Your instructions →
Write the listing below out again exactly, dropping the images.

Top of Dataset content

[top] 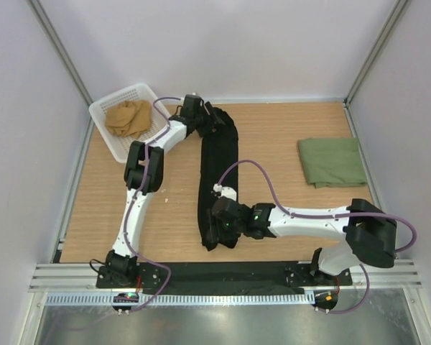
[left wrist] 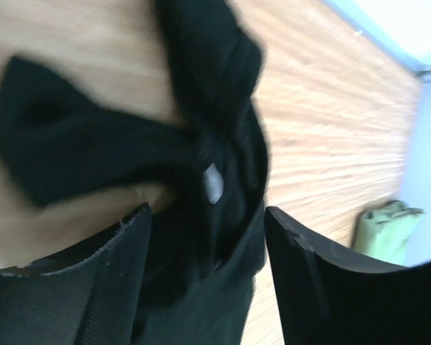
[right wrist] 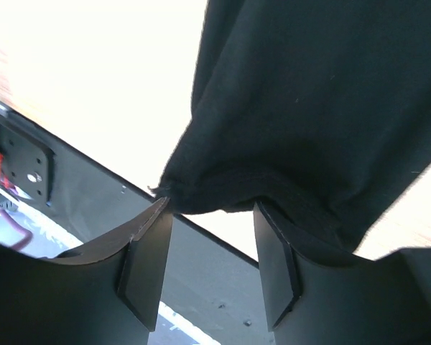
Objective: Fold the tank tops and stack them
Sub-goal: Fold the tank top
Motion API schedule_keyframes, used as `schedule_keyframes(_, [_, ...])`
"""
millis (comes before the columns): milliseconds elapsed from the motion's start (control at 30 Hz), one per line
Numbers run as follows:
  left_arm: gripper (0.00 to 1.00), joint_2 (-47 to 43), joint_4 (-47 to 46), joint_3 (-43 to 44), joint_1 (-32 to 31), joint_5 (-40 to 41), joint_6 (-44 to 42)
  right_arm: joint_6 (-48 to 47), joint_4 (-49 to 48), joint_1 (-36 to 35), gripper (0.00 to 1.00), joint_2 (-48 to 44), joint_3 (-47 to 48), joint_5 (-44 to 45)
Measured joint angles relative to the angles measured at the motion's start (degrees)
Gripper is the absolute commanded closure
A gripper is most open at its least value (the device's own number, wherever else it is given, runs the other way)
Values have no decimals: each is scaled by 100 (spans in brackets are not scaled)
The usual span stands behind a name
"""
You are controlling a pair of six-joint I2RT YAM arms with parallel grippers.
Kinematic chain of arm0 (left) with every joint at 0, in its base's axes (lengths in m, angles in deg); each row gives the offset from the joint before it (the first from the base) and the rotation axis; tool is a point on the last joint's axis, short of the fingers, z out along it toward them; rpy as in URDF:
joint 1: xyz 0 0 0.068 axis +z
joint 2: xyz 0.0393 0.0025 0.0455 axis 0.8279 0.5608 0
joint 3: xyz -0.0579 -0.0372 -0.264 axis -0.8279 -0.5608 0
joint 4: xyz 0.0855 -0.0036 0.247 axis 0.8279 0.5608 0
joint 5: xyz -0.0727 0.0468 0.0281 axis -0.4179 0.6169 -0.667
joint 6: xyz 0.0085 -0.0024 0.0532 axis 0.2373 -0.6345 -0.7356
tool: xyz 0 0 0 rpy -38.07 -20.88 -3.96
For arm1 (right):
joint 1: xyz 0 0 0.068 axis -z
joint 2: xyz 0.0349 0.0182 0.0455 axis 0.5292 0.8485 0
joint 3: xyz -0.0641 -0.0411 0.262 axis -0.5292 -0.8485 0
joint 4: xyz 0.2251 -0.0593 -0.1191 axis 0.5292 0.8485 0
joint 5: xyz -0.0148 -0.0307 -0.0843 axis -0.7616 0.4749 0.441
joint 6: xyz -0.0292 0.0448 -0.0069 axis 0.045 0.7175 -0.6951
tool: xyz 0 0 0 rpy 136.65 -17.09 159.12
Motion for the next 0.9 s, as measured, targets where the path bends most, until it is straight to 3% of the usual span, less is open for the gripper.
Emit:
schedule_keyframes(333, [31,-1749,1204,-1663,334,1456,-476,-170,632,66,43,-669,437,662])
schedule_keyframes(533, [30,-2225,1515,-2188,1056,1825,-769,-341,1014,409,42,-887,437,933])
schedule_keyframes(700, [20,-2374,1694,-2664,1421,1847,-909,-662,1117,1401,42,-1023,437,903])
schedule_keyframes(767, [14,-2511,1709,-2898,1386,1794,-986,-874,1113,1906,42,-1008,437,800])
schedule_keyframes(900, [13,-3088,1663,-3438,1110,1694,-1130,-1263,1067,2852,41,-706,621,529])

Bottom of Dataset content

Task response →
[top] 
[left wrist] 
[right wrist] 
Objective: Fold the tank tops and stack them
Sub-goal: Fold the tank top
Motion API schedule_keyframes, used as `schedule_keyframes(_, [_, ...])`
"""
millis (comes before the columns): milliseconds elapsed from the motion's start (control at 30 Hz), one per line
Numbers run as follows:
  left_arm: gripper (0.00 to 1.00), joint_2 (-47 to 43), joint_4 (-47 to 46), joint_3 (-43 to 44), joint_1 (-32 to 31), joint_5 (-40 to 41), joint_6 (-44 to 42)
  right_arm: joint_6 (-48 to 47), joint_4 (-49 to 48), joint_1 (-36 to 35), gripper (0.00 to 1.00), joint_2 (-48 to 44), joint_3 (-47 to 48), joint_5 (-44 to 45)
Measured joint angles relative to the angles measured at the motion's start (degrees)
Gripper is the absolute commanded closure
A gripper is most open at its least value (the device's own number, wherever else it is given, runs the other way)
Values have no decimals: each is scaled by 100 (spans in brackets are not scaled)
The usual span stands behind a name
"""
You are controlling a pair of six-joint I2RT YAM arms with parallel grippers.
Kinematic chain of arm0 (left) with every joint at 0, in its base's axes (lengths in m, angles in deg); each row gives the offset from the joint before it (the first from the base) and the rotation axis; tool is a point on the last joint's axis, short of the fingers, z out along it toward them; rpy as in URDF:
joint 1: xyz 0 0 0.068 axis +z
joint 2: xyz 0.0393 0.0025 0.0455 axis 0.8279 0.5608 0
joint 3: xyz -0.0579 -0.0372 -0.264 axis -0.8279 -0.5608 0
joint 4: xyz 0.0855 -0.0036 0.247 axis 0.8279 0.5608 0
joint 5: xyz -0.0727 0.0468 0.0281 axis -0.4179 0.6169 -0.667
joint 6: xyz 0.0085 -0.0024 0.0532 axis 0.2373 -0.6345 -0.7356
tool: xyz 0 0 0 rpy -38.07 -20.88 -3.96
For arm1 (right):
joint 1: xyz 0 0 0.068 axis -z
joint 2: xyz 0.0349 0.0182 0.0455 axis 0.5292 0.8485 0
joint 3: xyz -0.0641 -0.0411 0.262 axis -0.5292 -0.8485 0
joint 4: xyz 0.2251 -0.0593 -0.1191 axis 0.5292 0.8485 0
joint 5: xyz -0.0148 -0.0307 -0.0843 axis -0.7616 0.4749 0.441
joint 6: xyz -0.0292 0.0448 -0.0069 axis 0.045 0.7175 -0.6951
tool: xyz 0 0 0 rpy 136.65 -17.09 159.12
Motion for the next 0.9 s, as measured, targets where the path bends most, until it is straight to 3% of the usual span, less is open for the gripper.
Emit:
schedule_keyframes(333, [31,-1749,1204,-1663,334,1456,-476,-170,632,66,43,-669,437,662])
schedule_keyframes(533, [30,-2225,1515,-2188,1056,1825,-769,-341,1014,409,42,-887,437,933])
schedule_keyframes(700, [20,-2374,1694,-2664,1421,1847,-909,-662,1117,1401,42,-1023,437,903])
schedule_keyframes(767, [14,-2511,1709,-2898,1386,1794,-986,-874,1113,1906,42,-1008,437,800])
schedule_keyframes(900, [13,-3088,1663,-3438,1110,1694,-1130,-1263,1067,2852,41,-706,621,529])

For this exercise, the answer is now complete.